Lemmings is one of the best video games of all time, and seemed in the 90s to be on the verge of becoming an explosive media phenomenon. Its tiny animated characters are fab: adorable yet down-to-earth, capable yet doomed, a smorgasbord of sarcastic bite and hurt/comfort neediness. After publisher Psygnosis was bought by Sony, though, the Lemmings soon vanished into the corporate archives. The creators went on to make the Grand Theft Auto series. But perhaps their first mega-hit could have its day again.
'I would have loved to take the characters and do something different with them,' says [co-creator Mike] Dailly. 'But we never got the chance. When you get down to it the original game was brilliant, and the sequel had brilliant tech. But the characters themselves are what makes the game. And they should be used for more, for far more.'
In today's nostalgia-hungry industry the return of Lemmings is hopefully a matter of time. Updating a classic is never easy, of course, but the game is so original and well-loved it's amazing no-one has tried to do what Championship Edition did for Pac-Man. That may be Lemmings' beauty and its curse. There is not a single element of the game that could be removed without changing the whole thing. Adding more stuff, as with the sequel, doesn't make it better. And how can you update visuals that are iconic because they're 8×10 sprites?

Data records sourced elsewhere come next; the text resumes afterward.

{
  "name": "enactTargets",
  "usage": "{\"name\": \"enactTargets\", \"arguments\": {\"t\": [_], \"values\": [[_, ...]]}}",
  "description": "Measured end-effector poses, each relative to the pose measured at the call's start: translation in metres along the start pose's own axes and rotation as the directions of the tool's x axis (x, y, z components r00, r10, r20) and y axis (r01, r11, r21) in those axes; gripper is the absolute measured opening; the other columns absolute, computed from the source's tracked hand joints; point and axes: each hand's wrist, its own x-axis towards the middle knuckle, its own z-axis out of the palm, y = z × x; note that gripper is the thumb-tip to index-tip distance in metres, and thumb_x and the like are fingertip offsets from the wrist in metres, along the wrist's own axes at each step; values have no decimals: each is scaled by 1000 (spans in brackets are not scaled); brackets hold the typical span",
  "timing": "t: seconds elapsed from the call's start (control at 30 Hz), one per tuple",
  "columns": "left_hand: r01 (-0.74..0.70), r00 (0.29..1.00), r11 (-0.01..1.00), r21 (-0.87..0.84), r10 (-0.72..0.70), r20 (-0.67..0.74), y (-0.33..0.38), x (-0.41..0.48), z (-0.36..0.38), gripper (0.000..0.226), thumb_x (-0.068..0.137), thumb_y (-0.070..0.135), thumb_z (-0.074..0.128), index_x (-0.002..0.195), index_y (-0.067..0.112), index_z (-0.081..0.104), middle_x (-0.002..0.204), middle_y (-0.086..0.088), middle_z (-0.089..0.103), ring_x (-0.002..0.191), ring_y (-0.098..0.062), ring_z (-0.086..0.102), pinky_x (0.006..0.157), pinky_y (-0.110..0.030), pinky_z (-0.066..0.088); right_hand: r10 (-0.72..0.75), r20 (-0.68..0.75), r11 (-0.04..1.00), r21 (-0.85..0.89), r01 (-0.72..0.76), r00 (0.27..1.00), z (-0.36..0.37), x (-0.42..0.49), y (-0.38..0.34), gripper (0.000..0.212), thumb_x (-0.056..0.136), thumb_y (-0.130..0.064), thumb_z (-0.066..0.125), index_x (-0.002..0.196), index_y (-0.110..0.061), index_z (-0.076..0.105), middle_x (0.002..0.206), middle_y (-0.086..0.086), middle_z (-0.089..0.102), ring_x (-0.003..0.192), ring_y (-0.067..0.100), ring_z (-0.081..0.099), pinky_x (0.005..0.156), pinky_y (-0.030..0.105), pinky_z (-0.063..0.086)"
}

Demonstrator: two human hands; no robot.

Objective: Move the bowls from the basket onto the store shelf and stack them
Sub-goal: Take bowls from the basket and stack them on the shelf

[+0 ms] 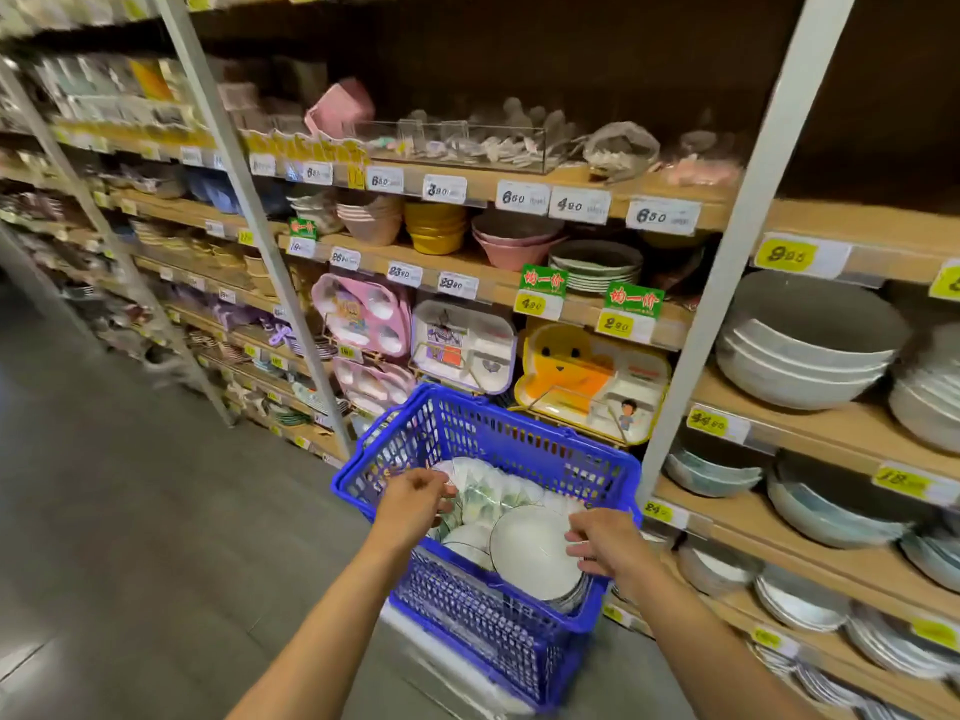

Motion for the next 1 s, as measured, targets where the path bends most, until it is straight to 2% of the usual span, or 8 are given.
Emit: {"name": "enactTargets", "arguments": {"t": [0.13, 0.23, 0.37, 0.5, 0.6, 0.7, 0.83, 1.0], "values": [[59, 996, 996, 72, -64, 65, -15, 30, 6, 19, 100, 11, 46, 86, 11, 60, 91, -10, 68, 73, -19, 60, 62, -25, 45, 146, -59, 989, -28, -147, 988, 14, 20, 23, 14, 87, -4, 51, 74, -10, 50, 65, 6, 45, 49, 18, 45, 43, 20, 39], [77, 990, 986, 145, -93, 103, -22, 59, 19, 16, 99, 10, 47, 89, 10, 59, 89, -9, 65, 66, -15, 58, 57, -22, 43, 199, -118, 972, -100, -211, 973, 20, 40, 33, 3, 86, -1, 55, 86, -3, 52, 75, 12, 47, 57, 23, 50, 43, 24, 41], [103, 981, 951, 291, -145, 128, -33, 103, 44, 13, 95, 10, 50, 96, 5, 62, 94, -14, 66, 74, -22, 60, 60, -25, 46, 167, -163, 910, -355, -215, 972, 25, 70, 42, 40, 89, -14, 56, 124, 2, 46, 119, 19, 55, 102, 30, 55, 81, 34, 48], [104, 950, 843, 527, -241, 198, -52, 142, 71, 34, 91, 10, 58, 124, 1, 56, 117, -21, 66, 109, -33, 62, 91, -35, 48, 63, -125, 752, -647, -129, 990, 28, 98, 41, 51, 94, -18, 48, 139, 2, 33, 143, 20, 40, 130, 33, 43, 100, 32, 41], [120, 901, 787, 605, -343, 267, -68, 158, 89, 48, 91, 13, 60, 136, 3, 45, 127, -16, 59, 106, -26, 57, 86, -26, 43, -3, -111, 610, -788, -87, 994, 28, 118, 41, 46, 95, -14, 45, 137, -1, 35, 143, 19, 38, 130, 32, 43, 101, 33, 42], [154, 826, 745, 650, -458, 329, -89, 167, 103, 55, 92, 13, 58, 142, 3, 36, 129, -17, 56, 108, -29, 58, 77, -26, 47, -5, -111, 483, -871, -94, 994, 29, 132, 43, 38, 97, -9, 42, 135, -4, 43, 141, 16, 44, 128, 28, 48, 102, 33, 42], [121, 750, 696, 708, -531, 394, -113, 172, 113, 45, 91, 10, 56, 134, 4, 44, 126, -14, 59, 98, -22, 55, 79, -29, 49, -22, -148, 295, -946, -135, 989, 34, 141, 48, 42, 96, 0, 41, 138, -3, 39, 140, 19, 46, 123, 28, 54, 98, 36, 46], [33, 752, 693, 720, -492, 439, -126, 191, 115, 42, 92, 5, 44, 134, 5, 48, 124, -19, 60, 111, -35, 59, 88, -40, 52, -42, -168, 228, -961, -154, 985, 39, 145, 54, 55, 91, 8, 43, 143, 0, 28, 141, 25, 44, 113, 34, 61, 87, 41, 52]]}}
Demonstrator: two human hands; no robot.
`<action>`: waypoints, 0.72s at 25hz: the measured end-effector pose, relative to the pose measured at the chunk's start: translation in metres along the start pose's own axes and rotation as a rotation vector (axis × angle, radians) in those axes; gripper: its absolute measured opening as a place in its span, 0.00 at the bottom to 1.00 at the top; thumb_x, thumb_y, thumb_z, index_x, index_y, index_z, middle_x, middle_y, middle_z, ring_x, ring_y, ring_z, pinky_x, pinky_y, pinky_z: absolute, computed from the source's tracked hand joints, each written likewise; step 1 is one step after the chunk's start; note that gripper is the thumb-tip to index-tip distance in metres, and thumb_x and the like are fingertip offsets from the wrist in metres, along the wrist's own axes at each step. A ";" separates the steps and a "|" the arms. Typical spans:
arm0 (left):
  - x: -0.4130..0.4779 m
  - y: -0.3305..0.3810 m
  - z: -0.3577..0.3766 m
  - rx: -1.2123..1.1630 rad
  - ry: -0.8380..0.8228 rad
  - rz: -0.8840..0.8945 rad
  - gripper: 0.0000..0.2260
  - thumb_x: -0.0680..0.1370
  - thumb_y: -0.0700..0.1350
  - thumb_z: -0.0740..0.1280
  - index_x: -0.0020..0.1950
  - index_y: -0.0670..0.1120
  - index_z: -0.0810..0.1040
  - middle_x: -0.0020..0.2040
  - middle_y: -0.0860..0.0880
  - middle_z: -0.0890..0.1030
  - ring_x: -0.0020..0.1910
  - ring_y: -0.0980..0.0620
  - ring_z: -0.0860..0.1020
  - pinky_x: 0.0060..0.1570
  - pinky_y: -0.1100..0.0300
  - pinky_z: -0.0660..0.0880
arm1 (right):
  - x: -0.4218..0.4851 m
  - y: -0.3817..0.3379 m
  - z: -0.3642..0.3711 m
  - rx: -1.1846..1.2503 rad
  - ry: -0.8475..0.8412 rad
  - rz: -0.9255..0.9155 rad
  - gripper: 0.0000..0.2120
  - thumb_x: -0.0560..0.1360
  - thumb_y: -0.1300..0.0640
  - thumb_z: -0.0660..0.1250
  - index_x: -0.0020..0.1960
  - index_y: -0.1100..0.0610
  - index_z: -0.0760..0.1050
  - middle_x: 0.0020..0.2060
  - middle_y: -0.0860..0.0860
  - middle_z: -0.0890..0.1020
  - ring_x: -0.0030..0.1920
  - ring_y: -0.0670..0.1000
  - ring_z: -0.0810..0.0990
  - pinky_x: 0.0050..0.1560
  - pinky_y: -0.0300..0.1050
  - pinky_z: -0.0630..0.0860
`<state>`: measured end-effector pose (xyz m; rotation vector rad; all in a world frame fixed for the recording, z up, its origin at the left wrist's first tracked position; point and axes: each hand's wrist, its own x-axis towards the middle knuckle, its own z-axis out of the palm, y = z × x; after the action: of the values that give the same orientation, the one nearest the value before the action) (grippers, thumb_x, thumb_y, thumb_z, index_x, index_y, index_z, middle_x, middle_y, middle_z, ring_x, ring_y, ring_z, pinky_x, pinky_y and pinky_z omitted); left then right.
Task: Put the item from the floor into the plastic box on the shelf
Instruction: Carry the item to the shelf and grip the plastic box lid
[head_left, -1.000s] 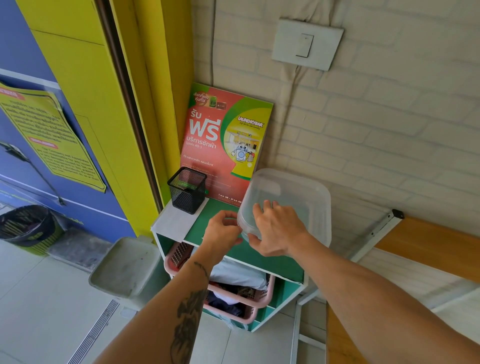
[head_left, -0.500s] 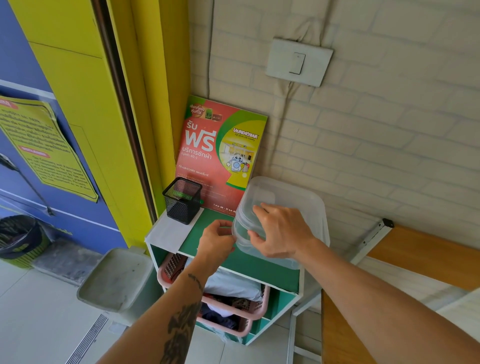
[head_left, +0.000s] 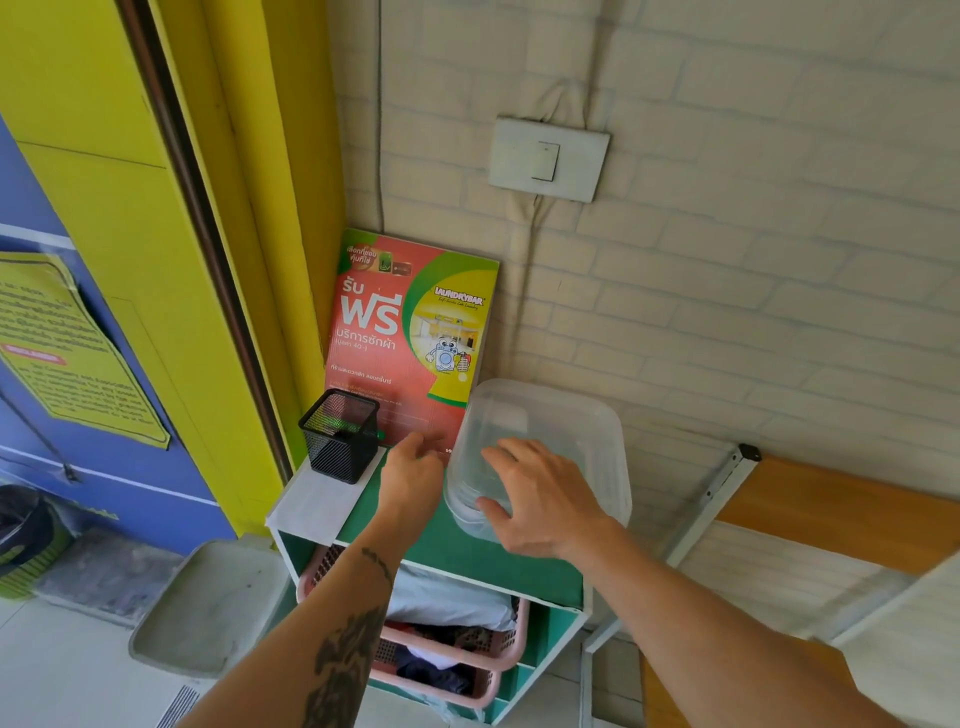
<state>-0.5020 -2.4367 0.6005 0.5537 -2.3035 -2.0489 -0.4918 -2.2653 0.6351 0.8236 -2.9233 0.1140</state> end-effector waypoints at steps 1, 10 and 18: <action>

In the leap from cult hit to world-spanning franchise, there are hard marketing problems when your entire premise is "100 literally identical characters, constantly and comically brutalized".
Looking through old promo art, they never quite cracked the problem of turning the unilemming design into a group of personalities who might appeal to human beings on a level beyond abstraction. This would be no easy feat when your concept makes the Smurfs seem a diverse bunch—and every individual distinction you add chips away at the original stark premise.
My dark fan conspiracy theory solves this problem. Lemmings are captive slave Womble children and the two universes should be united into the most overwhelmingly British animation of all time.